▶ [The problem]: This exercise calls for an exact copy of the data below.

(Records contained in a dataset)
★ ★ ★ ★ ★ ★ ★

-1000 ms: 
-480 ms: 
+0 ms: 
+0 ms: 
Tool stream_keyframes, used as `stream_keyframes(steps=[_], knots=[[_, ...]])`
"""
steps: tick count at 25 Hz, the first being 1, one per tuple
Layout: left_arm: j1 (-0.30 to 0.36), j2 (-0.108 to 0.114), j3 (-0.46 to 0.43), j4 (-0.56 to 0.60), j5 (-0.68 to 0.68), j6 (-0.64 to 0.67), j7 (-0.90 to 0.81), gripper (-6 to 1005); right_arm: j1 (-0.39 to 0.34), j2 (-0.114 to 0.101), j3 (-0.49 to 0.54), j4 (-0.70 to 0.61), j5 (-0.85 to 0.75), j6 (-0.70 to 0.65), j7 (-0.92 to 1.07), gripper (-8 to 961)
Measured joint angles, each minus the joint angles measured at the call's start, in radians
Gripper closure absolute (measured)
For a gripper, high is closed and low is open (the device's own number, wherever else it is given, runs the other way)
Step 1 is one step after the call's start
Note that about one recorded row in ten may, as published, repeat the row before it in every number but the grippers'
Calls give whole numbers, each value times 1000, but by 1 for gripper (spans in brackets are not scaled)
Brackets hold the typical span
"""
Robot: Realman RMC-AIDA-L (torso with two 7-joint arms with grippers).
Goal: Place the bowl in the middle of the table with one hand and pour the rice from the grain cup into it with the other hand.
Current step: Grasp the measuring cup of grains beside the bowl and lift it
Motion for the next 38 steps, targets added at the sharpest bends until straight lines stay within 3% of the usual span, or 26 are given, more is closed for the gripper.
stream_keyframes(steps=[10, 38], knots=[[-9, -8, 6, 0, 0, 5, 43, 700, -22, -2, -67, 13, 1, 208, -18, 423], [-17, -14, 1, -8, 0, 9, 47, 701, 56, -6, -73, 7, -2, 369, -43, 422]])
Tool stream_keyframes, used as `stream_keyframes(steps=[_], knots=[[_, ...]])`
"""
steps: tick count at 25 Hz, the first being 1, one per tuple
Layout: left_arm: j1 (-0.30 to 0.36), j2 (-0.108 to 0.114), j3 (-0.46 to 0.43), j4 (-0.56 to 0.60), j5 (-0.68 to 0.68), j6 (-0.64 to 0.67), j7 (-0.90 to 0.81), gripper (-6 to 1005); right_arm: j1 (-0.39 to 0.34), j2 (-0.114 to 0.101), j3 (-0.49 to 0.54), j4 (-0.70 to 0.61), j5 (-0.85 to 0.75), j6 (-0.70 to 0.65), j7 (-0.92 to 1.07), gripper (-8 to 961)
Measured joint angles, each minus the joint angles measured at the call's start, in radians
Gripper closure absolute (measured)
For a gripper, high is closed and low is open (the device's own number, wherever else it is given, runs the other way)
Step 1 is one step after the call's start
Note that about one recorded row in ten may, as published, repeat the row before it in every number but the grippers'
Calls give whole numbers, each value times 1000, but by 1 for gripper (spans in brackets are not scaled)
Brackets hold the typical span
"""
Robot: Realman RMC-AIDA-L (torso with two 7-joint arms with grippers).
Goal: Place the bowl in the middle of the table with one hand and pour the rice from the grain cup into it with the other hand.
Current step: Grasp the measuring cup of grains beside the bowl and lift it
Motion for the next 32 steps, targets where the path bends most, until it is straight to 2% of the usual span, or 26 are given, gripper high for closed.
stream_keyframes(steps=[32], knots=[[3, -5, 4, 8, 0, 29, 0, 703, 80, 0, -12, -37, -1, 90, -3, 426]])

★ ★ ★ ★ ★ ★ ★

▶ [Solution]:
-1000 ms: 
-480 ms: 
+0 ms: 
+0 ms: 
Tool stream_keyframes, used as `stream_keyframes(steps=[_], knots=[[_, ...]])`
"""
steps: tick count at 25 Hz, the first being 1, one per tuple
Layout: left_arm: j1 (-0.30 to 0.36), j2 (-0.108 to 0.114), j3 (-0.46 to 0.43), j4 (-0.56 to 0.60), j5 (-0.68 to 0.68), j6 (-0.64 to 0.67), j7 (-0.90 to 0.81), gripper (-6 to 1005); right_arm: j1 (-0.39 to 0.34), j2 (-0.114 to 0.101), j3 (-0.49 to 0.54), j4 (-0.70 to 0.61), j5 (-0.85 to 0.75), j6 (-0.70 to 0.65), j7 (-0.92 to 1.07), gripper (-8 to 961)
Measured joint angles, each minus the joint angles measured at the call's start, in radians
Gripper closure absolute (measured)
For a gripper, high is closed and low is open (the device's own number, wherever else it is given, runs the other way)
Step 1 is one step after the call's start
Note that about one recorded row in ten may, as published, repeat the row before it in every number but the grippers'
Calls give whole numbers, each value times 1000, but by 1 for gripper (spans in brackets are not scaled)
Brackets hold the typical span
"""
Robot: Realman RMC-AIDA-L (torso with two 7-joint arms with grippers).
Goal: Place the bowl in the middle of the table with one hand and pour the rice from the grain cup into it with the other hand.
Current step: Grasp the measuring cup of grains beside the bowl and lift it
Motion for the next 38 steps, targets added at the sharpest bends until straight lines stay within 3% of the usual span, or 26 are given, more is closed for the gripper.
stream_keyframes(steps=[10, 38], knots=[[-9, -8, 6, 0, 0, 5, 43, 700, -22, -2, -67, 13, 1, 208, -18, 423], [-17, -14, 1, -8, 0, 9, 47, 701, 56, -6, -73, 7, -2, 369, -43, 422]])
Tool stream_keyframes, used as `stream_keyframes(steps=[_], knots=[[_, ...]])`
"""
steps: tick count at 25 Hz, the first being 1, one per tuple
Layout: left_arm: j1 (-0.30 to 0.36), j2 (-0.108 to 0.114), j3 (-0.46 to 0.43), j4 (-0.56 to 0.60), j5 (-0.68 to 0.68), j6 (-0.64 to 0.67), j7 (-0.90 to 0.81), gripper (-6 to 1005); right_arm: j1 (-0.39 to 0.34), j2 (-0.114 to 0.101), j3 (-0.49 to 0.54), j4 (-0.70 to 0.61), j5 (-0.85 to 0.75), j6 (-0.70 to 0.65), j7 (-0.92 to 1.07), gripper (-8 to 961)
Measured joint angles, each minus the joint angles measured at the call's start, in radians
Gripper closure absolute (measured)
For a gripper, high is closed and low is open (the device's own number, wherever else it is given, runs the other way)
Step 1 is one step after the call's start
Note that about one recorded row in ten may, as published, repeat the row before it in every number but the grippers'
Calls give whole numbers, each value times 1000, but by 1 for gripper (spans in brackets are not scaled)
Brackets hold the typical span
"""
Robot: Realman RMC-AIDA-L (torso with two 7-joint arms with grippers).
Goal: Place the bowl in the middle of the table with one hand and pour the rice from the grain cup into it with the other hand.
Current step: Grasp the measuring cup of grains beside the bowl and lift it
Motion for the next 32 steps, targets where the path bends most, until it is straight to 2% of the usual span, or 26 are given, gripper high for closed.
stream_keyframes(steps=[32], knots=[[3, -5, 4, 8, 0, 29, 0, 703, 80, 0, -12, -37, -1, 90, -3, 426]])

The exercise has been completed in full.